# Aggregated 50-State, Regional, and State-Level Trends in State and Local Government Health Employees in the U.S. From 2000 Through 2023

**Authors:** Lijing Wei, Melody S. Goodman, Jemar R. Bather

PMC · DOI: 10.1016/j.focus.2025.100462 · AJPM Focus · 2025-10-30

## TL;DR

This study analyzed U.S. state and local government health employment trends from 2000 to 2023, finding stability overall but regional and temporal variations.

## Contribution

The study provides a detailed, aggregated analysis of health employment trends across U.S. states and regions over a 23-year period.

## Key findings

- U.S. state and local government health employment remained stable from 2000 to 2023.
- Most states saw employment decreases during the Great Recession (2007–2009) and increases during the pandemic (2020–2023).
- Regional trends varied, with the South showing a decline and the Midwest showing growth in health employment.

## Abstract

•Joinpoint regression was used to examine U.S. government health employment trends.•U.S. state and local government health employees remained stable from 2000 to 2023.•State and local government health employment decreased in most states (2007–2009).•State and local government health employment increased in many states (2020–2023).
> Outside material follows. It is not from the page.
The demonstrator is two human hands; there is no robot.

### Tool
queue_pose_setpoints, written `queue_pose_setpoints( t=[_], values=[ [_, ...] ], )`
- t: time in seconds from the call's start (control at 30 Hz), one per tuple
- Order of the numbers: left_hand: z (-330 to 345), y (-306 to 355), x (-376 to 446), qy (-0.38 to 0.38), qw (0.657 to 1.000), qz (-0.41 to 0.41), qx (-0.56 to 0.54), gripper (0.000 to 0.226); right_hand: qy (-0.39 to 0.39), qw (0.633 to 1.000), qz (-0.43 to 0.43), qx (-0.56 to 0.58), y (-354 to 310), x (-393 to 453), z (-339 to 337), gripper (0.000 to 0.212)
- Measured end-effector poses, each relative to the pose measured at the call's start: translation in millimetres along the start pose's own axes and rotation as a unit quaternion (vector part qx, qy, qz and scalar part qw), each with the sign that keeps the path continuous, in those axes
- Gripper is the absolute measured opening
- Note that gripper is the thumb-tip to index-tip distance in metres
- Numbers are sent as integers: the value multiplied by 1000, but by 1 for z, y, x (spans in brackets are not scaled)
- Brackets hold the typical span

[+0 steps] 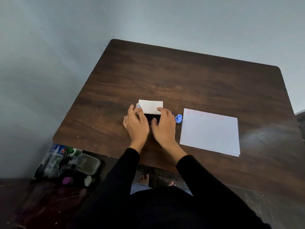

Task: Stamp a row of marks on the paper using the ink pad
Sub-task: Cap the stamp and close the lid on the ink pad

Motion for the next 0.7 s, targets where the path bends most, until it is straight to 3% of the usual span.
queue_pose_setpoints(
  t=[0.23,0.7],
  values=[
    [21,-8,-18,-40,999,-17,13,42,38,997,59,9,26,-7,-15,34],
    [20,-14,-20,-104,994,-39,-24,47,25,994,107,-17,35,-10,-14,36]
  ],
)
Point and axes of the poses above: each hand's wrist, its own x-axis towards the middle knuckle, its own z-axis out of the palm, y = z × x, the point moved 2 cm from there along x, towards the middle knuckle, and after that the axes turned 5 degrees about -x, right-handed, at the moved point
Joinpoint regression was used to examine U.S. government health employment trends.

U.S. state and local government health employees remained stable from 2000 to 2023.

State and local government health employment decreased in most states (2007–2009).

State and local government health employment increased in many states (2020–2023).

The authors investigated trends in U.S. state and local government health employees per million persons at the aggregated 50-state, regional, and state levels.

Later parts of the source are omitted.